THE TASK:
The lines needed are those from the start of the records through the line holding "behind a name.", each copied exactly.

[Start of section]

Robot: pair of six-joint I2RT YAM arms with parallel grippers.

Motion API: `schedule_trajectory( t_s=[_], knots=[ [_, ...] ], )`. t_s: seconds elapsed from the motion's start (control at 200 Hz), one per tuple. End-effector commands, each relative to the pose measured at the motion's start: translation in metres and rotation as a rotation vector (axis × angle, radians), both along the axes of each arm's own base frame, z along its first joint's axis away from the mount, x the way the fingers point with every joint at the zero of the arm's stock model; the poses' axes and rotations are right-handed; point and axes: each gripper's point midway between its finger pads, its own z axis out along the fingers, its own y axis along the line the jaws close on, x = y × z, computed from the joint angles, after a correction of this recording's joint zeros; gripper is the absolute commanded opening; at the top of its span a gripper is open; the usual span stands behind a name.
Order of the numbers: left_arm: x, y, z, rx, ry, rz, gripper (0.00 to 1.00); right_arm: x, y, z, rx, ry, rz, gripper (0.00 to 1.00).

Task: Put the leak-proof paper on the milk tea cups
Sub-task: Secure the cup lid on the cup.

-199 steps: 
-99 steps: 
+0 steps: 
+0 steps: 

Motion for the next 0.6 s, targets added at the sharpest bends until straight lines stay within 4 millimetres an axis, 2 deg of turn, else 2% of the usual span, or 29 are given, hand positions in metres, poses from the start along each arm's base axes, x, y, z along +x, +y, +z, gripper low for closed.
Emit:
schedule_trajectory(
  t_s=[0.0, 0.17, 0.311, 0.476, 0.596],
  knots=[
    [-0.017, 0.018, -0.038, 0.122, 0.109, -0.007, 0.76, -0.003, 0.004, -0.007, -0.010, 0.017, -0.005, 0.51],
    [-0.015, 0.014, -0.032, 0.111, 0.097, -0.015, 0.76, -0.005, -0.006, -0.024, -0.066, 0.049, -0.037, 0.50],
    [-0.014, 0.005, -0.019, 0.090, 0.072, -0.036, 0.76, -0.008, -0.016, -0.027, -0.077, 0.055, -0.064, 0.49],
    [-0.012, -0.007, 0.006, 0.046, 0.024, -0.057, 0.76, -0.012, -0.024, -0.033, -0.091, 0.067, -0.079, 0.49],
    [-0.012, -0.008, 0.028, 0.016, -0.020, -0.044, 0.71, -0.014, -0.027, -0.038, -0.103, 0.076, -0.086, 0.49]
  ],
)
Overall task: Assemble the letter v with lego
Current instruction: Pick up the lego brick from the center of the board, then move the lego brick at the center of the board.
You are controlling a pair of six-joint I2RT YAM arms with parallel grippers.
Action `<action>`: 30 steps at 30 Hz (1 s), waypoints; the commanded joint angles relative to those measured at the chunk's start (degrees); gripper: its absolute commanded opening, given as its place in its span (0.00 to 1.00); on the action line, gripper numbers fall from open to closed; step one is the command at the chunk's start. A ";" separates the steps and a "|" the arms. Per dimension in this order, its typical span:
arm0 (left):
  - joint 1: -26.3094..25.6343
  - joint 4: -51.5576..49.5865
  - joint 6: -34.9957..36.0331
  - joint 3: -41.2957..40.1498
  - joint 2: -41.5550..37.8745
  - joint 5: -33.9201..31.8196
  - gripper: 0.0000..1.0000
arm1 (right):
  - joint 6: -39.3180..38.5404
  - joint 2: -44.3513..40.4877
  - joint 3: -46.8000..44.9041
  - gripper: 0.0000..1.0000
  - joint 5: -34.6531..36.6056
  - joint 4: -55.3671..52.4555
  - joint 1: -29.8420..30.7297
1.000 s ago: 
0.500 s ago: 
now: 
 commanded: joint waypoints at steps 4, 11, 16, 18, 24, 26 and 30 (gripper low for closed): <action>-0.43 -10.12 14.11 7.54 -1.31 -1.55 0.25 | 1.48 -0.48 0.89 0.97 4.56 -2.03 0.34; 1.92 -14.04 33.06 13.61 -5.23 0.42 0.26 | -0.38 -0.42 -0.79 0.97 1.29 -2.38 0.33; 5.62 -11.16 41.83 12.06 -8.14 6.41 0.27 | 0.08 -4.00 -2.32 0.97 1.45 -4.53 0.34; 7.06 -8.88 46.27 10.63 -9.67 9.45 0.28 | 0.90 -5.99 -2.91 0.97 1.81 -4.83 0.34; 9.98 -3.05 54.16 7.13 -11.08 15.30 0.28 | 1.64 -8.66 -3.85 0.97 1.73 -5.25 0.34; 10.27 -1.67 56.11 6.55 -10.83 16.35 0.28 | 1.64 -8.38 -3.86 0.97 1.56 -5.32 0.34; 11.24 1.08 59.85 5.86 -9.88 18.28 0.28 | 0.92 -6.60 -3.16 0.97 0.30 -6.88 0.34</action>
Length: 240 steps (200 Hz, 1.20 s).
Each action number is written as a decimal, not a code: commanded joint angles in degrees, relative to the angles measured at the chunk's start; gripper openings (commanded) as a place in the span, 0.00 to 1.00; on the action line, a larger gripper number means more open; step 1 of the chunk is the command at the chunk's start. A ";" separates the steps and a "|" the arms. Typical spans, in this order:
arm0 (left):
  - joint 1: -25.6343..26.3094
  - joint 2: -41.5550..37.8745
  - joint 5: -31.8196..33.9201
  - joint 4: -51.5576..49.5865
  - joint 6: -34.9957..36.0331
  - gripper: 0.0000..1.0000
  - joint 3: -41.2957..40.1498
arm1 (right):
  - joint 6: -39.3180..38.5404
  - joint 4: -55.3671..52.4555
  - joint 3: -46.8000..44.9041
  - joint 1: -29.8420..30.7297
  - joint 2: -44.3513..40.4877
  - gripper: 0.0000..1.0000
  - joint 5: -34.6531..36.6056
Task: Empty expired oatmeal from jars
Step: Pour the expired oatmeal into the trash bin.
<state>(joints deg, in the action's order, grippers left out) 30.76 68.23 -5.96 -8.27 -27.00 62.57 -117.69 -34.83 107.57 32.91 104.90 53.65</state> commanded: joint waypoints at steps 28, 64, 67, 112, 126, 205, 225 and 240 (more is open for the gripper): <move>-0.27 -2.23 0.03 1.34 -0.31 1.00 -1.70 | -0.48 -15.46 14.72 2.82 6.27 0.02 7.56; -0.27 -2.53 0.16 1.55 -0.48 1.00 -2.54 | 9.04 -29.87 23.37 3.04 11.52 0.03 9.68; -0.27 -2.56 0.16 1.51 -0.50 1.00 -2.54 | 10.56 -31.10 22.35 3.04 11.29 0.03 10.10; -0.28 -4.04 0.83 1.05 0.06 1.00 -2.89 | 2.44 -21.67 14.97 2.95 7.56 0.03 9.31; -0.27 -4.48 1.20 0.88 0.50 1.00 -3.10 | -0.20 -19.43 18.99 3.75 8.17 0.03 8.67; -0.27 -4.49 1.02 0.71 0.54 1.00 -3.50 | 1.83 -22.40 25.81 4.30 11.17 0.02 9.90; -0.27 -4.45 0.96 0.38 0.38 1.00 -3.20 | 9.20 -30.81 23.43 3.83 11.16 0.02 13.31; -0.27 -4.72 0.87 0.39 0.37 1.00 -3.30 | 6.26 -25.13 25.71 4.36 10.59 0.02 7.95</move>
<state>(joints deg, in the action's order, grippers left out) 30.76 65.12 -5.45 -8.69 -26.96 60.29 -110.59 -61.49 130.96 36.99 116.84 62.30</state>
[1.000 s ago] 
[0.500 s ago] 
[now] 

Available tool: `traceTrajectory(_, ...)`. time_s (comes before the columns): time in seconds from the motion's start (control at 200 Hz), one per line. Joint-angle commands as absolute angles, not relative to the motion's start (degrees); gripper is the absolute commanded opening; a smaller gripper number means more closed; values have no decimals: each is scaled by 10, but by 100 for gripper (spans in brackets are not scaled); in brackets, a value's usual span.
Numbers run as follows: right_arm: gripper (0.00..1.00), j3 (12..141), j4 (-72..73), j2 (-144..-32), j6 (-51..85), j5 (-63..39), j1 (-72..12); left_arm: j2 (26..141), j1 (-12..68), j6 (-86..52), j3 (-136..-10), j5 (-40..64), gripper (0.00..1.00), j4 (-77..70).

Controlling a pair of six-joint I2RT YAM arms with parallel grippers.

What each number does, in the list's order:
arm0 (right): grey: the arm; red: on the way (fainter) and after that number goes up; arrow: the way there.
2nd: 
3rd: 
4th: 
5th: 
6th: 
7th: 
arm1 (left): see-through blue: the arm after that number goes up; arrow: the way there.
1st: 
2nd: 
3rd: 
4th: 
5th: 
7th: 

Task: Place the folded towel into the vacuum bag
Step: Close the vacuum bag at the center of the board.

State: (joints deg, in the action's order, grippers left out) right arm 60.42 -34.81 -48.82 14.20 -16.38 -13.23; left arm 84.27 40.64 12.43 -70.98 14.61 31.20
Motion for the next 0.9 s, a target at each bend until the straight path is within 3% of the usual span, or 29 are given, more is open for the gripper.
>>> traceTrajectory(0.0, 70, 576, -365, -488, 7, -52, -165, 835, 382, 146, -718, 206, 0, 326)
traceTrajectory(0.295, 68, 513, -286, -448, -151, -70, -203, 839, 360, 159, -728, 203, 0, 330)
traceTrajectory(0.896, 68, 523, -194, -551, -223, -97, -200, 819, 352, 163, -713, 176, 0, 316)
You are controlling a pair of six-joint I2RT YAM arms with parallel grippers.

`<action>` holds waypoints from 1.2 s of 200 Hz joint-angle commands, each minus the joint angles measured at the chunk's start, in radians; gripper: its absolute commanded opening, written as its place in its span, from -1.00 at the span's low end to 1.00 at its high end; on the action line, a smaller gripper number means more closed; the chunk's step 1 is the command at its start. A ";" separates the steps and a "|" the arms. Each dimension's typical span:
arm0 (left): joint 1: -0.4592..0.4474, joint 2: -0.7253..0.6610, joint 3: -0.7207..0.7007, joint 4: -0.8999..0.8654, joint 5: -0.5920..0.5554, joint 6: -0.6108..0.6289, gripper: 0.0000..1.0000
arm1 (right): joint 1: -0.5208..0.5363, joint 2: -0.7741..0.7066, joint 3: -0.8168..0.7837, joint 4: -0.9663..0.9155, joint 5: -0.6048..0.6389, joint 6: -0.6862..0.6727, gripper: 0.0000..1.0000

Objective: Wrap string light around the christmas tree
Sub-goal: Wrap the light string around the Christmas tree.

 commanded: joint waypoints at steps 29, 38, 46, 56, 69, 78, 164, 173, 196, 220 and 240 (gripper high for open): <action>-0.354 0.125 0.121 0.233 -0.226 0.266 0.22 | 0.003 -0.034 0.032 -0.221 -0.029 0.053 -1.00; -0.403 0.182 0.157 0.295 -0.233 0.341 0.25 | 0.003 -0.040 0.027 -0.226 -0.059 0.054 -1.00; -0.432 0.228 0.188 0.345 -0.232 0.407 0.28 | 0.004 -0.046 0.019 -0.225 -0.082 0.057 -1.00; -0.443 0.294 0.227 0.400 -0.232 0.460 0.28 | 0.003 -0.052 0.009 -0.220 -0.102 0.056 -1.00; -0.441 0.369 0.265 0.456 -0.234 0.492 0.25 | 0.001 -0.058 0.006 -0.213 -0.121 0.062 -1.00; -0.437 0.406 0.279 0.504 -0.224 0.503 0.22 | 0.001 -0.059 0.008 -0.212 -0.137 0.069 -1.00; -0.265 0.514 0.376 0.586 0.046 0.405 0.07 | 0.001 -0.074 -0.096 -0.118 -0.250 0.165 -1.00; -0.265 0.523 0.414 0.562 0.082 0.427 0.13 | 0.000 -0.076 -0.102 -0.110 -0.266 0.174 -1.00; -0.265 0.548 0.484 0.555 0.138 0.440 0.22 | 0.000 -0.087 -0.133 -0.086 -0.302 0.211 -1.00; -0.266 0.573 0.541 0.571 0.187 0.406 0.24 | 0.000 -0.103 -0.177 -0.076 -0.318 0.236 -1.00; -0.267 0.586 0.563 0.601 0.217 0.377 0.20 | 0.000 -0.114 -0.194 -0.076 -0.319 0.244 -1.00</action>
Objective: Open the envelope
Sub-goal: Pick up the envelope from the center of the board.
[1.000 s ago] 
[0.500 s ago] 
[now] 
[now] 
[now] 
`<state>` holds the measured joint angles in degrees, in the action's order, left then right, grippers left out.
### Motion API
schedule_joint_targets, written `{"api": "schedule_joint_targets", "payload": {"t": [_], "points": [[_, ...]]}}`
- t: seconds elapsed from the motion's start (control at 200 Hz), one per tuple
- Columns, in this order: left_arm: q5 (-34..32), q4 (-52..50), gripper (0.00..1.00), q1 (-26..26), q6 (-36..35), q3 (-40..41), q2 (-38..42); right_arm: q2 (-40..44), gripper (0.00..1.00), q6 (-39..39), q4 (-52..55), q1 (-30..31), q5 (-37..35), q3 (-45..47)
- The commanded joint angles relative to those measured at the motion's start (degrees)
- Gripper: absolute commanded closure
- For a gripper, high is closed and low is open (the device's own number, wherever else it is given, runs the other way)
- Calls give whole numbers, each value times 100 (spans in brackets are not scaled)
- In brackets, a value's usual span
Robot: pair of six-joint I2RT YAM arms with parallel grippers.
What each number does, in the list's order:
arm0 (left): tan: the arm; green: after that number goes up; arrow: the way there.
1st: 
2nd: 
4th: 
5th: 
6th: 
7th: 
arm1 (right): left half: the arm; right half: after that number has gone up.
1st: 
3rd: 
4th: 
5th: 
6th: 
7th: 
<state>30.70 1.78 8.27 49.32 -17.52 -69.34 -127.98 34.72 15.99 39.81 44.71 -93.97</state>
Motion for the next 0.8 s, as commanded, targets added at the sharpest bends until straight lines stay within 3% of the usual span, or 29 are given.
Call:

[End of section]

SOLUTION FOR THIS EXERCISE:
Robot: pair of six-joint I2RT YAM arms with parallel grippers.

Motion API: `schedule_trajectory( t_s=[_], knots=[ [_, ...] ], )`. t_s: seconds elapsed from the motion's start (control at 200 Hz), one per tuple. End-effector commands, each relative to the pose measured at the motion's start: translation in metres and rotation as a rotation vector (axis × angle, radians), both along the axes of each arm's own base frame, z along its first joint's axis away from the mount, x the way the fingers point with every joint at the zero of the arm's stock model; the poses' axes and rotations are right-handed; point and axes: each gripper's point midway between its finger pads, its own z axis out along the fingers, its own y axis along the line the jaws close on, x = y × z, computed from the joint angles, after a correction of this recording's joint zeros; gripper is the absolute commanded opening; at the top of its span a gripper is open; the usual span stands behind a name.

Besides this answer, nothing more is needed.